Aim of the task: Could you find every line in the entries below that holds the word "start" and copy it?

Data excerpts:
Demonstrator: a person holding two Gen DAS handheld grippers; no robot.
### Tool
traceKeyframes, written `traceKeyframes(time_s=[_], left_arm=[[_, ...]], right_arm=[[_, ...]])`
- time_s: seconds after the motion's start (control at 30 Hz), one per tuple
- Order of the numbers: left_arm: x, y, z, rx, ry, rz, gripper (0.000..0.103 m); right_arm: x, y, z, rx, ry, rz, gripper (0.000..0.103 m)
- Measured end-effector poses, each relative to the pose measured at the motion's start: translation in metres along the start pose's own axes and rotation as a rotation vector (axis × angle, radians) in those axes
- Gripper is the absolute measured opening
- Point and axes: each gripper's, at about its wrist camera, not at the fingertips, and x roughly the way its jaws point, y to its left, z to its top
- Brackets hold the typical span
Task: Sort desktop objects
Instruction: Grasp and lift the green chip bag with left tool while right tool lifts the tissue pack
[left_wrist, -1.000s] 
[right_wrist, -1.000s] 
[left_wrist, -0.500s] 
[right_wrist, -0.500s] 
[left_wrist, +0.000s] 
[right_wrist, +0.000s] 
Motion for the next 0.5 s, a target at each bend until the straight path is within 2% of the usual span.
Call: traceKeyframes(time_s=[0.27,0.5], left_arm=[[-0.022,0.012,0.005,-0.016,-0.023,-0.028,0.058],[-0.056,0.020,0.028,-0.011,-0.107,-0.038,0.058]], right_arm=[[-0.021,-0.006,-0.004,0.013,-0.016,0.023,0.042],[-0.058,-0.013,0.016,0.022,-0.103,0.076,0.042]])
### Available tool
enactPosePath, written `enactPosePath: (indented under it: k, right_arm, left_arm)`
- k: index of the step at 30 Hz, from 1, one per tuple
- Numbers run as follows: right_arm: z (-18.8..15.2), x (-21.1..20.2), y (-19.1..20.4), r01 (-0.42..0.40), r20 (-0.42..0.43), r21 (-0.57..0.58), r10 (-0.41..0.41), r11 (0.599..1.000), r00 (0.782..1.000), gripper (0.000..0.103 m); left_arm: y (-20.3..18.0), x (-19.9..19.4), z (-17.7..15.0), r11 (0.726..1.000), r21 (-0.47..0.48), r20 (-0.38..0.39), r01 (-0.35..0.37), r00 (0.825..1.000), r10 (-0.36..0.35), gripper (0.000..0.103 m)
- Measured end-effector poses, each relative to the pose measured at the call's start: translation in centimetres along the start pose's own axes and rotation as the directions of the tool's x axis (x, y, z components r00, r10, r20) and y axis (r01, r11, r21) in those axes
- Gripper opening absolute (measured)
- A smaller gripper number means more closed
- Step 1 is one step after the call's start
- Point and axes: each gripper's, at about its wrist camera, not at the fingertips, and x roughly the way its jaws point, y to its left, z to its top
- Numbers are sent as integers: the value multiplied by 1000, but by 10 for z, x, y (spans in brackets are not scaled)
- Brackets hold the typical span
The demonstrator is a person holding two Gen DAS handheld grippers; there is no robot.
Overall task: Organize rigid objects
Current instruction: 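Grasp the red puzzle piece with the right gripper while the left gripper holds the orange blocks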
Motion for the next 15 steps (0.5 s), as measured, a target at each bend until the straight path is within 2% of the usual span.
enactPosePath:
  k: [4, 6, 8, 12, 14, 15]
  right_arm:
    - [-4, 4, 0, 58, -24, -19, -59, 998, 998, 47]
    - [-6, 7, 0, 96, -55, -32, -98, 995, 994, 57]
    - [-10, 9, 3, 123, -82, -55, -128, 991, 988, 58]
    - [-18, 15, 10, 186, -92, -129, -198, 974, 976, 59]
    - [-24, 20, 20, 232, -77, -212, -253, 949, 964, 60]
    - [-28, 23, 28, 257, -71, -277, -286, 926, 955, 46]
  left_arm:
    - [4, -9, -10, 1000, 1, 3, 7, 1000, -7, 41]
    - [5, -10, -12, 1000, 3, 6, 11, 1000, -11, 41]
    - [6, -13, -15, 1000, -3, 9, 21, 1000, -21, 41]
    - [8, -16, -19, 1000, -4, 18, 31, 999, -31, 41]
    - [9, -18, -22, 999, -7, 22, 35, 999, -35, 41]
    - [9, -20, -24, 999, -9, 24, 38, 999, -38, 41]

Result:
- time_s: seconds after the motion's start (control at 30 Hz), one per tuple
- Measured end-effector poses, each relative to the pose measured at the motion's start: translation in metres along the start pose's own axes and rotation as a rotation vector (axis × angle, radians) in those axes
- Measured end-effector poses, each relative to the pose measured at the call's start: translation in centimetres along the start pose's own axes and rotation as the directions of the tool's x axis (x, y, z components r00, r10, r20) and y axis (r01, r11, r21) in those axes
- Step 1 is one step after the call's start

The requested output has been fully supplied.